Samsung Exynos 2200 is finally official, after weeks of confusion over its existence and doubts over its anticipated debut in Samsung's upcoming Galaxy S22 line of flagship phones. The company has unveiled the new top-of-the-line chipset through a global release and claimed that it brings significant enhancements to mobile gaming, social media app use and smartphone photography.
The new flagship processor by Samsung has been made with the company's 4-nanometre EUV (extreme ultraviolet lithography) node. The Exynos 2200 comes with a new GPU called Xclipse, which is based on AMD RDNA 2 graphics technology. Samsung says that the new technology leads to "enhanced graphics and AI performance" during mobile gaming.
Some of the advanced features that the Xclipse brings to the Exynos 2200 are hardware-accelerated ray tracing (RT) and variable rate shading (VRS). Samsung points out that these features were previously only available on PCs, laptops and consoles and that this is the first time that they will be seen on a mobile processor.
While ray tracing produces realistic lighting effects for graphically rendered scenes in games, variable-rate shading is a technique that optimizes GPU workload. Samsung says that the inclusion of these features on its Exynos 2200 is their industry-first appearance on a mobile processor. Other than this, the Xclipse GPU also comes with technologies like advanced multi-IP governor (AMIGO) to enhance overall performance and efficiency.
In addition to an improved GPU performance, the Exynos 2200 also comes with Arm's latest Armv9 CPU cores for mobile communication. Samsung says that it allows "a substantial improvement over Armv8 in terms of security and performance."
The Exynos 2200 is an octa-core CPU that is designed in a tri-cluster structure. It comprises one powerful Arm Cortex-X2 flagship-core, three performance and efficiency balanced Cortex-A710 big-cores and four Cortex-A510 little-cores for power efficiency.

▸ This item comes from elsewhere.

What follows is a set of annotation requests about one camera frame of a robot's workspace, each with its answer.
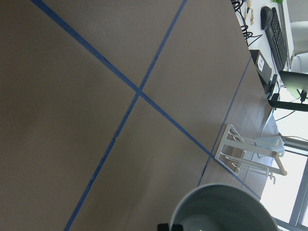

There are, of course, other enhancements too. The Exynos 2200 comes with an upgraded NPU or neural processing unit that now offers more powerful on-device artificial intelligence (AI). Samsung says that the new NPU is twice as fast as the one on the Exynos 2100 and hence allows "more calculations in parallel."
The NPU also works in tandem with the image signal processor (ISP) architecture for enhanced photographs. It is able to detect the subject in the focus of the camera and automatically adjusts the settings like colour, white balance, exposure and more. Other than the NPU, the photography aspect of the Exynos 2200 can take care of up to 108-megapixel in single camera mode, 64+36 megapixel in dual camera mode, up to seven individual image sensors and up to 4K HDR (or 8K) resolution.
Samsung says that the Exynos 2200 is already in mass production. So we can expect to see it on the Galaxy S22 series, after all, which is due to mark its debut by early February.